ECLI:NL:RBDHA:2024:5864
Rechtbank Den Haag
- Eerste aanleg - enkelvoudig
- Rechtspraak.nl
Korting op AOW-pensioen wegens onverzekerde jaren en schuldige nalatigheid
In deze zaak heeft de Rechtbank Den Haag op 24 april 2024 uitspraak gedaan in een geschil tussen eiser, vertegenwoordigd door mr. N. Rastegar, en de Raad van bestuur van de Sociale verzekeringsbank, vertegenwoordigd door mr. K. Verbeek. Eiser heeft beroep ingesteld tegen het besluit van de Sociale verzekeringsbank, waarin zijn AOW-pensioen met 8% werd gekort vanwege niet verzekerde jaren en schuldige nalatigheid. Eiser betoogde dat hij al sinds 1974 in Nederland verblijft en dat hij niet in staat was om bewijsstukken te overleggen voor de jaren vóór zijn inschrijving in de gemeentelijke basisadministratie. De rechtbank heeft op 17 april 2024 de zaak behandeld, waarbij zowel eiser als de gemachtigden van beide partijen aanwezig waren.

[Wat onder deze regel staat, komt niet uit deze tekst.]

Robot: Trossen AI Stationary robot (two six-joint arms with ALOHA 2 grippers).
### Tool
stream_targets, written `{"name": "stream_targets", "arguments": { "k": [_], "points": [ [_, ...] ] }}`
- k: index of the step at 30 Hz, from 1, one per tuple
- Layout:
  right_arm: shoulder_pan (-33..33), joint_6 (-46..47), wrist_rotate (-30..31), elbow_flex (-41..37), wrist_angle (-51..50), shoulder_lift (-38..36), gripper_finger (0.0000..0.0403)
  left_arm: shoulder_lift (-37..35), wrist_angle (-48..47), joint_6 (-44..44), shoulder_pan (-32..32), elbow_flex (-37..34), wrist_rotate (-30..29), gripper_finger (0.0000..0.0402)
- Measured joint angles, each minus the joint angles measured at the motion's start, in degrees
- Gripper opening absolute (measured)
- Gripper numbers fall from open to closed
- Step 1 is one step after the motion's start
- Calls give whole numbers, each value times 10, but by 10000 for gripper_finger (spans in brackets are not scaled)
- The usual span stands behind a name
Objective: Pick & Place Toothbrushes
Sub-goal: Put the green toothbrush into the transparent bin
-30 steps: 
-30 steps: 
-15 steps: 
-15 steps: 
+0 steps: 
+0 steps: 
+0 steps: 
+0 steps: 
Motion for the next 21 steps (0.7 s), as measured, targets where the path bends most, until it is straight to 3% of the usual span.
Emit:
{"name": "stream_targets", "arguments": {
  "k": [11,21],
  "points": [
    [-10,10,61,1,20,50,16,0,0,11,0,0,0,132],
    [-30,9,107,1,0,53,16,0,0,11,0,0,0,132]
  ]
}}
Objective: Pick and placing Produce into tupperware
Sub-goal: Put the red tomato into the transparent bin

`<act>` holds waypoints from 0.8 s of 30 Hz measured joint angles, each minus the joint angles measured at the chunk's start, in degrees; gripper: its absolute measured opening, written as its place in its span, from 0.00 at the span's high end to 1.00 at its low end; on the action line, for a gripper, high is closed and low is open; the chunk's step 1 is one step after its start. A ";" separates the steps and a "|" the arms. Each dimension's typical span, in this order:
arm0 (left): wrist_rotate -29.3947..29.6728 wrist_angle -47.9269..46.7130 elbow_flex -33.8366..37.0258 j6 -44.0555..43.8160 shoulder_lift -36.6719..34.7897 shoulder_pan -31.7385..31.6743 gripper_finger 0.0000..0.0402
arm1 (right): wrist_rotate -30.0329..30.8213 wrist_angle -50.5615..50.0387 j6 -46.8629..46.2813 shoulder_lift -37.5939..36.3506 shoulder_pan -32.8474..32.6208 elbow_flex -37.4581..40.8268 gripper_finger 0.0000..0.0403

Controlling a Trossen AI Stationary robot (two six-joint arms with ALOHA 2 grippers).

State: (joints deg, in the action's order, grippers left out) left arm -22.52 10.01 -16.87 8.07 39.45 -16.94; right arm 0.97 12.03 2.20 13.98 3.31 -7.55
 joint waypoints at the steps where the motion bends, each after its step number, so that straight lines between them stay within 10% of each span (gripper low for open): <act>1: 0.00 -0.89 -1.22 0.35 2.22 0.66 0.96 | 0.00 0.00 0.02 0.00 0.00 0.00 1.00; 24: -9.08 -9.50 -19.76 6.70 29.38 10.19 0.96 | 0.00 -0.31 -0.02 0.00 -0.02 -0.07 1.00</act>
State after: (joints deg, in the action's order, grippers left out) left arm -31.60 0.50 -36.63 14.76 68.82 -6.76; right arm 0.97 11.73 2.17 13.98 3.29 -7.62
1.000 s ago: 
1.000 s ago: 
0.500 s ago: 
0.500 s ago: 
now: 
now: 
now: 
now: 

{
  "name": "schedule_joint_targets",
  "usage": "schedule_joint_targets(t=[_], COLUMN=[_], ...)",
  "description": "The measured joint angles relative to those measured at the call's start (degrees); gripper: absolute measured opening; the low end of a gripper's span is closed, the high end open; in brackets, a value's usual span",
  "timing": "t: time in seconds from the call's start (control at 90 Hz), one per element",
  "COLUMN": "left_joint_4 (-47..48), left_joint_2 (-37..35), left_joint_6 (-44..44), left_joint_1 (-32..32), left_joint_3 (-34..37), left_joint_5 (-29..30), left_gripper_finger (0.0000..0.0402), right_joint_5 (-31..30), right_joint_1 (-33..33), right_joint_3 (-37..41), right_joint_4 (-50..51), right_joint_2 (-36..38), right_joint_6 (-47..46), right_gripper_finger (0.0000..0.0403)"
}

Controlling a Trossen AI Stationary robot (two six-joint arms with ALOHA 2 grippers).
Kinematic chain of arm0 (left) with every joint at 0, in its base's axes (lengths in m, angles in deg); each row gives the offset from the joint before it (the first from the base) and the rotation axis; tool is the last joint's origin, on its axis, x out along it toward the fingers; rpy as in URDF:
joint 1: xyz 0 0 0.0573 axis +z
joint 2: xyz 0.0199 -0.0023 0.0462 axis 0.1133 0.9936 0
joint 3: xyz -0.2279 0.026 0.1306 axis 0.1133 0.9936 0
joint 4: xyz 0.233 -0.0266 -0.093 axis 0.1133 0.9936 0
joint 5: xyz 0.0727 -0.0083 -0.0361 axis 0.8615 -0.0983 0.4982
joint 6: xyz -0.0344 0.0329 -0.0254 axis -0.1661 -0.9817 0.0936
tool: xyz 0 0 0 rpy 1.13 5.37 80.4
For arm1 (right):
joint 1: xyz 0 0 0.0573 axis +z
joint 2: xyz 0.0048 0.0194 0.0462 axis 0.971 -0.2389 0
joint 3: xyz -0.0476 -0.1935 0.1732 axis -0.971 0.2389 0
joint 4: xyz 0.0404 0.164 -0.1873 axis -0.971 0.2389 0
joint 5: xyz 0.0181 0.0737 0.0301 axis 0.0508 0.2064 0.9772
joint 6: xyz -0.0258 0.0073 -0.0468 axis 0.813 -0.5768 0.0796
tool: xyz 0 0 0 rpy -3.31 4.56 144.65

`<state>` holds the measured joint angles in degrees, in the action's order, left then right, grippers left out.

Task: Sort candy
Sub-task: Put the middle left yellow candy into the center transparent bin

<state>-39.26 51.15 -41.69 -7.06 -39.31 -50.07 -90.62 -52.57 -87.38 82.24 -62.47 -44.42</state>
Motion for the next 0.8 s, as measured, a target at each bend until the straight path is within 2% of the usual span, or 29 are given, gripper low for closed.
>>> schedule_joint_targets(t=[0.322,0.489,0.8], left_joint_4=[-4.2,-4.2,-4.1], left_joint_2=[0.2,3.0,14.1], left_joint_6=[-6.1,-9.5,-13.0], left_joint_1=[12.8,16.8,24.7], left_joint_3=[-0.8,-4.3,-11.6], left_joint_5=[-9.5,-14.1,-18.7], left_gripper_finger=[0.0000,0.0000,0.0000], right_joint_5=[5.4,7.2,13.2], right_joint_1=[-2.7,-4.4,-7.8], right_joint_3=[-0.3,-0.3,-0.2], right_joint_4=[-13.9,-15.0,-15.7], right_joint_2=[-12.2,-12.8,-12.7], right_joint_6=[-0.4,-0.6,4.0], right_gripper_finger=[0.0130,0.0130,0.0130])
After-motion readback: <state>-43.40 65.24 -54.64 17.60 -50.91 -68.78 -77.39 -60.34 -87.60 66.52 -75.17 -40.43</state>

De rechtbank oordeelde dat eiser niet voldoende bewijs heeft geleverd dat hij vóór 21 februari 1975 in Nederland woonde of werkte. De rechtbank volgde het standpunt van verweerder dat de korting op het AOW-pensioen terecht was, gebaseerd op de beschikbare gegevens. Eiser had geen bezwaar ingediend tegen eerdere besluiten waarin hij schuldig nalatig was verklaard met betrekking tot de AOW-premie over de jaren 2006, 2008 en 2009. De rechtbank concludeerde dat de korting van 8% op het AOW-pensioen rechtmatig was en verklaarde het beroep ongegrond. Tevens werd er geen aanleiding gezien voor een proceskostenveroordeling.